PROBLEM TO WORK ON
Copy out each line featuring the string "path" from the entries beneath.

----- DATA TO USE

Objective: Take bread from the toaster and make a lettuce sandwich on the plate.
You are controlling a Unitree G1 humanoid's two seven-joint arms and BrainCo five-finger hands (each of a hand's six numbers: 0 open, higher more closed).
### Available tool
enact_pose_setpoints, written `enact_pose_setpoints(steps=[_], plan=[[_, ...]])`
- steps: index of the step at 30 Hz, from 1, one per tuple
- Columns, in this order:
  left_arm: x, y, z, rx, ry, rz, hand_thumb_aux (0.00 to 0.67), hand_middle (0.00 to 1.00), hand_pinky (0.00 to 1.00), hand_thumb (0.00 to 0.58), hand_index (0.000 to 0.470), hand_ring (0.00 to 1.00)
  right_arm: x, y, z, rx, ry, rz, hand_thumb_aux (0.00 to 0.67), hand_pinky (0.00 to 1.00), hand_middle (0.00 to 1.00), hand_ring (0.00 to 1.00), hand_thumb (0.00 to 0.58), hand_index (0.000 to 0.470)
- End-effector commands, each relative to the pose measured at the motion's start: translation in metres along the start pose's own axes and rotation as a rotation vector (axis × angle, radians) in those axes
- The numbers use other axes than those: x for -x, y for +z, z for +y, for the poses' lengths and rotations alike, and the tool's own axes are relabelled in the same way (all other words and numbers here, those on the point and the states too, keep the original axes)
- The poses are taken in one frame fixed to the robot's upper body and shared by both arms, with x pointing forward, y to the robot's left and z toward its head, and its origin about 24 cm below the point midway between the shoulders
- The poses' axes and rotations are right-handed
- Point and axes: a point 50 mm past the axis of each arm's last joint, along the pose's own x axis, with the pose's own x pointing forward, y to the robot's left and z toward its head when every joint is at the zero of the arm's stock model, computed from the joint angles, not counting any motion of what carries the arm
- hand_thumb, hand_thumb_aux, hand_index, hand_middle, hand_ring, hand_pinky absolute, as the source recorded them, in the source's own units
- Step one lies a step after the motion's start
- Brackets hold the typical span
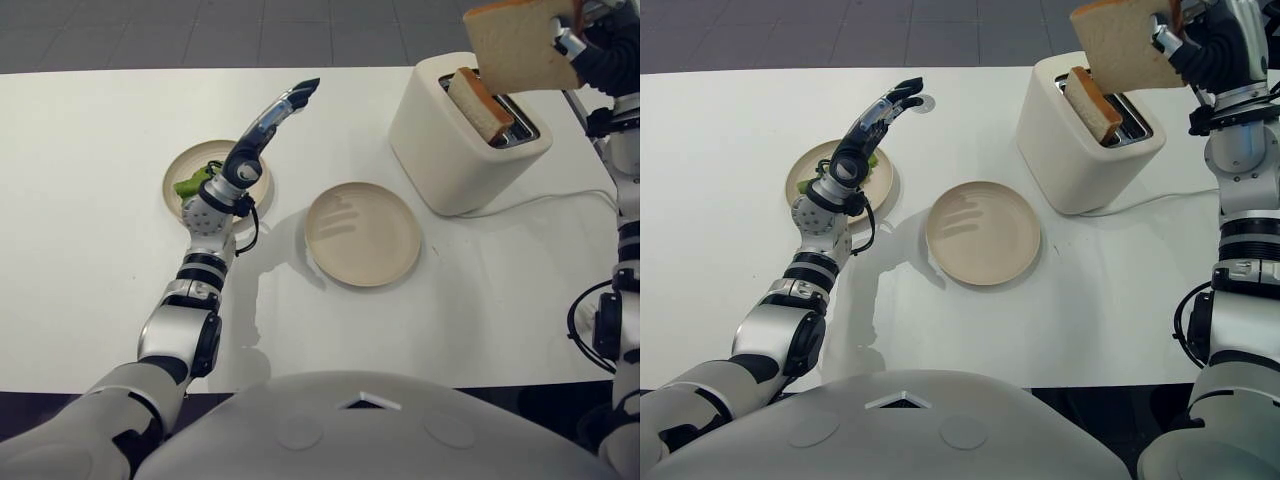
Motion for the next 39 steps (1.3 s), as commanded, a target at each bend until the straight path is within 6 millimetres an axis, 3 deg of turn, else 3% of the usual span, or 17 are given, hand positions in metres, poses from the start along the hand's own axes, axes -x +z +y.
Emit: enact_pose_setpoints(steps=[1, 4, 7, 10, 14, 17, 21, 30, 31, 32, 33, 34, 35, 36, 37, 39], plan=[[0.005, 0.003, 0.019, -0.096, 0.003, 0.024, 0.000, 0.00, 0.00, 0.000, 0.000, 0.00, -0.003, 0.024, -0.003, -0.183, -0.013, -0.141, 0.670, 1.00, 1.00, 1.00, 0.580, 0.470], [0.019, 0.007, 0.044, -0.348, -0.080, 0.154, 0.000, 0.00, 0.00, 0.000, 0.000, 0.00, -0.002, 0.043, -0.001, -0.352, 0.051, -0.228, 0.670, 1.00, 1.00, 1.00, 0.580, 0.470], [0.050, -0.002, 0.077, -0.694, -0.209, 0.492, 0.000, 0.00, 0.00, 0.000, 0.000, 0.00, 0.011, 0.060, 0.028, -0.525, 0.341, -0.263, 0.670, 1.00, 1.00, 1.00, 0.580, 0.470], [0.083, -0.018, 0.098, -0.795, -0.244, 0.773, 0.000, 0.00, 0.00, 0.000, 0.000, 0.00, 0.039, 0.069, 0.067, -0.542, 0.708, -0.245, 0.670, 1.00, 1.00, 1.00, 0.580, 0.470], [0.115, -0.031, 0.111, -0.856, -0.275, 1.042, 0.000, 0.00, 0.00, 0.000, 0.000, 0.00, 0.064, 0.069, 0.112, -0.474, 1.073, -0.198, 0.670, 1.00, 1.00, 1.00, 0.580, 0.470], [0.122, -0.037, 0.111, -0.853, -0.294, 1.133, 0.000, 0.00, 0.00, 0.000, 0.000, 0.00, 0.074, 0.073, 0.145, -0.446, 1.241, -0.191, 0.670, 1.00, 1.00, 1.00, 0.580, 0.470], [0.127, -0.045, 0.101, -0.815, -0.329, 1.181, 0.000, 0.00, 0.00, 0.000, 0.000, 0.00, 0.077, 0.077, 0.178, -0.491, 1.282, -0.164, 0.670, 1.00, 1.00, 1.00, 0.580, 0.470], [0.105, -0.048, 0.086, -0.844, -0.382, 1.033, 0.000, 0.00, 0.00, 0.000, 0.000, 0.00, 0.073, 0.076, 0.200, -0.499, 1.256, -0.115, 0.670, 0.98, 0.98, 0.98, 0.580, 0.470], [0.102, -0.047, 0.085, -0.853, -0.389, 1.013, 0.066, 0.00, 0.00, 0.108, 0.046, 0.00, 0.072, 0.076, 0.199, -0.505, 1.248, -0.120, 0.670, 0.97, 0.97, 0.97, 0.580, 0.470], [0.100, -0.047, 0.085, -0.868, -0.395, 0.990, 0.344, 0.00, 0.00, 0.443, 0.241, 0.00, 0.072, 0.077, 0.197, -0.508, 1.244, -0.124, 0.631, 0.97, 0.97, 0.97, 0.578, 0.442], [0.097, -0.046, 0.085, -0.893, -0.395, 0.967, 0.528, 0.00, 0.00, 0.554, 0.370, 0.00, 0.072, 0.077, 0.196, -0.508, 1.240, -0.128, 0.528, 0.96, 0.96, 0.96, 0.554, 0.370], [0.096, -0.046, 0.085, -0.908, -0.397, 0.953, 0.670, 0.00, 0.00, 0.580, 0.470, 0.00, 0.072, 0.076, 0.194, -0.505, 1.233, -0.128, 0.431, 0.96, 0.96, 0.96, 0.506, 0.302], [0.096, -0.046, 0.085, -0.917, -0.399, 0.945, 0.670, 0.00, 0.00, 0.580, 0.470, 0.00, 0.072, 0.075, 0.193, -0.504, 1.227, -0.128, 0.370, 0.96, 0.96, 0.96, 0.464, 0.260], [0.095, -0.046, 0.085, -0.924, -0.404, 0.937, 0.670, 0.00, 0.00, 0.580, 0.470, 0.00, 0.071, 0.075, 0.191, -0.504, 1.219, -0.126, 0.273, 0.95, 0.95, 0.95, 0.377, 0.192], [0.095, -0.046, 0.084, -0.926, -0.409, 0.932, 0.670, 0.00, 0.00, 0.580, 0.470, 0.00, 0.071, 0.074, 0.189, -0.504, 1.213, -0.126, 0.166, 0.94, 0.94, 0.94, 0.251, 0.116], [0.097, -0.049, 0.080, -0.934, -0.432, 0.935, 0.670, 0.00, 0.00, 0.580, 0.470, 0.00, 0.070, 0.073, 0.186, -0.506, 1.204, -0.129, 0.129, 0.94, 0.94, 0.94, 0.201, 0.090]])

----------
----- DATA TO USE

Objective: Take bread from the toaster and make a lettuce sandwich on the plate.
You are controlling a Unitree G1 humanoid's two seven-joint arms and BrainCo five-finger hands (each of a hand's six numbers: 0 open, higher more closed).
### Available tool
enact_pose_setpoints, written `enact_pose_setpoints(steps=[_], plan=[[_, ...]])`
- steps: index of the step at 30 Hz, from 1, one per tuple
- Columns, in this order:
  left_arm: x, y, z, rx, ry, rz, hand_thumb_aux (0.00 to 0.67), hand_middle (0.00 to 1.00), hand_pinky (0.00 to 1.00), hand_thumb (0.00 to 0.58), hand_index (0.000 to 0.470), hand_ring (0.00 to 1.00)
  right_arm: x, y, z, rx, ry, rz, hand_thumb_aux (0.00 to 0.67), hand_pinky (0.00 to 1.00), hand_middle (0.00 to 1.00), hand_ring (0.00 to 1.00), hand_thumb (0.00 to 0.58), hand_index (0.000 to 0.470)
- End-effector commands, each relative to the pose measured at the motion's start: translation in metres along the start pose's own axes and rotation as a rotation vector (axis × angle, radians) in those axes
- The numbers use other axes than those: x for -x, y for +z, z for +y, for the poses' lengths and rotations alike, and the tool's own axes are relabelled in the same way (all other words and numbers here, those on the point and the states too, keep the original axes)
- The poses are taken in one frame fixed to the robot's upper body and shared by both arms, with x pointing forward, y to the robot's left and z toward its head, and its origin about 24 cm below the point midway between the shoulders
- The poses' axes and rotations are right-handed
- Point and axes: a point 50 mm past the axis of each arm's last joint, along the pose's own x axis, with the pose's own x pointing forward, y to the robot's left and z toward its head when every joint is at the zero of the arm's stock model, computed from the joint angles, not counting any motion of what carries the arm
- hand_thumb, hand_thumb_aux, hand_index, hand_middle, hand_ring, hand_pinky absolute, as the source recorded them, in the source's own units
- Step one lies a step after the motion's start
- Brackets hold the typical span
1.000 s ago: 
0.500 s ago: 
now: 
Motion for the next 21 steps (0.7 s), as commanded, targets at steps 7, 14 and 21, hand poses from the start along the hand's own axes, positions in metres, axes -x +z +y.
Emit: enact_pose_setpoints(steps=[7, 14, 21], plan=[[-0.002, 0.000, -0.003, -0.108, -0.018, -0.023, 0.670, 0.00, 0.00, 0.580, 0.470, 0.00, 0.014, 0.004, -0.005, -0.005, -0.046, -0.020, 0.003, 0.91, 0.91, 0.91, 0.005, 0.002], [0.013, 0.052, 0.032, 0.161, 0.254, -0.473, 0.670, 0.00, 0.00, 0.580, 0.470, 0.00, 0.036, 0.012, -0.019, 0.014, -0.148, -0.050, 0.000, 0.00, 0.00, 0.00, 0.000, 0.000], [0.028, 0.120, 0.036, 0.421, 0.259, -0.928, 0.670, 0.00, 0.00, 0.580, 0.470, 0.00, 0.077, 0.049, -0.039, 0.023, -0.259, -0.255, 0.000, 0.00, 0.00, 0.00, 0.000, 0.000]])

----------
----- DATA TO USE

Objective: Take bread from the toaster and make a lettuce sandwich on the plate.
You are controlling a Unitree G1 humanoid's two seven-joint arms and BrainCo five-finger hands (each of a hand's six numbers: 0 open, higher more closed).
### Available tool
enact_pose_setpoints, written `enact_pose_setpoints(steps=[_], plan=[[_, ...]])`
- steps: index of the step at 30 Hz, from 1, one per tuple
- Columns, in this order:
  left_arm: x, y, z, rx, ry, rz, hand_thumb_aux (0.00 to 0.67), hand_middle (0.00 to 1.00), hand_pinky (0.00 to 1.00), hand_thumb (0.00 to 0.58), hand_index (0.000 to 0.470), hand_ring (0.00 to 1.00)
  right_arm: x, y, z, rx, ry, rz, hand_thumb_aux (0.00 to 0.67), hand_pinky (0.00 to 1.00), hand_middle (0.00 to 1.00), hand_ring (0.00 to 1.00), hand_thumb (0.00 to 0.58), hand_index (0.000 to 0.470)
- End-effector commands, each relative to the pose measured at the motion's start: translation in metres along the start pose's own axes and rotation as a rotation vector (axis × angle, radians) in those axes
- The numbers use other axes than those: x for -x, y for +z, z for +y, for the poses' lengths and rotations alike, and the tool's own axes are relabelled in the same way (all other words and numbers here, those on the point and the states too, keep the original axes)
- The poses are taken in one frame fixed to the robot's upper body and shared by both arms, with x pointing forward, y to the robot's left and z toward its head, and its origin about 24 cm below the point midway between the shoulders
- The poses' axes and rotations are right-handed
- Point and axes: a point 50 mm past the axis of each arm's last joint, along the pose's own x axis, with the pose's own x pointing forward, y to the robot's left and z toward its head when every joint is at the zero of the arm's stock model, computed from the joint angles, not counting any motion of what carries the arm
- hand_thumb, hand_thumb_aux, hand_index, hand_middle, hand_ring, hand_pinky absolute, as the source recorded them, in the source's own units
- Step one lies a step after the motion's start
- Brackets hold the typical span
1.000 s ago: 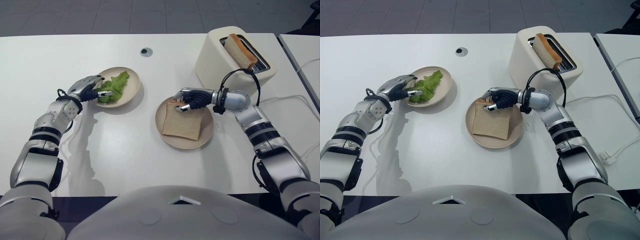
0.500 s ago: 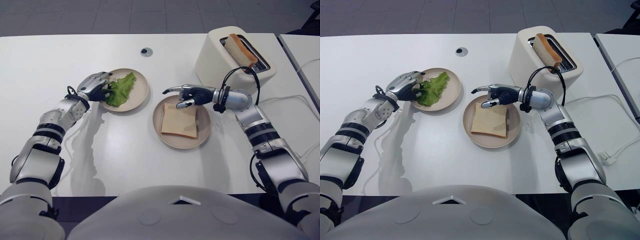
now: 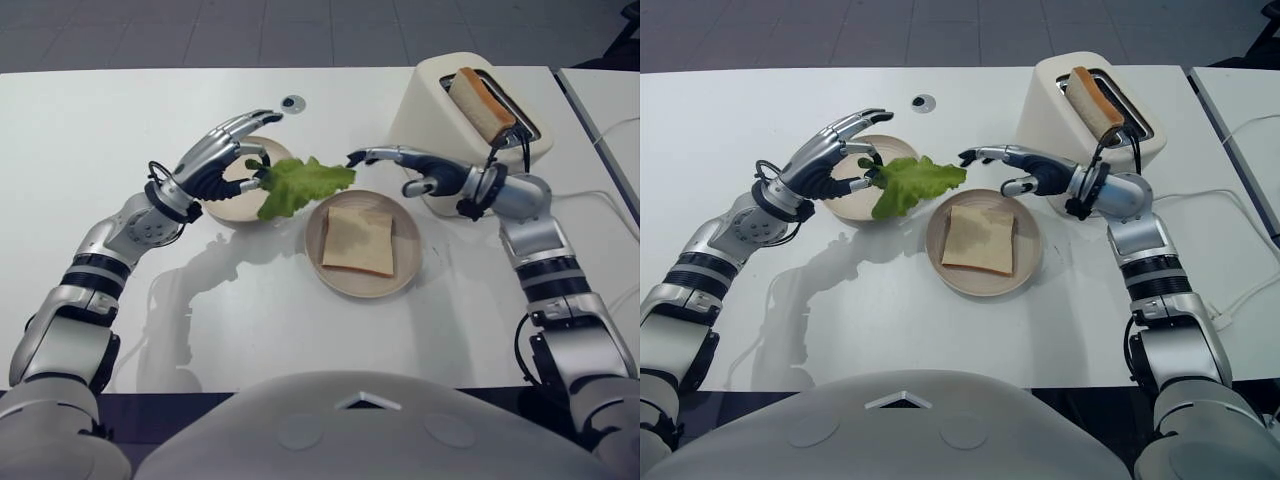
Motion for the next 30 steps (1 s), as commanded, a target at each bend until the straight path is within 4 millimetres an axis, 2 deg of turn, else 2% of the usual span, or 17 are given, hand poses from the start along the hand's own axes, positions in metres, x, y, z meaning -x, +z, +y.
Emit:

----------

YOUR SOLUTION
Motion for the next 39 steps (1.3 s), as commanded, a target at each bend until the straight path is within 6 millimetres an axis, 3 deg of turn, else 3% of the usual span, or 17 are given, hand positions in metres, poses from the start along the hand's own axes, axes -x +z +y.
Motion for the next 30 steps (1 s), as commanded, a target at each bend until the straight path is within 4 millimetres an axis, 2 deg of turn, else 2% of the usual span, or 17 are given, hand poses from the start along the hand's own axes, positions in metres, x, y, z meaning -x, +z, +y.

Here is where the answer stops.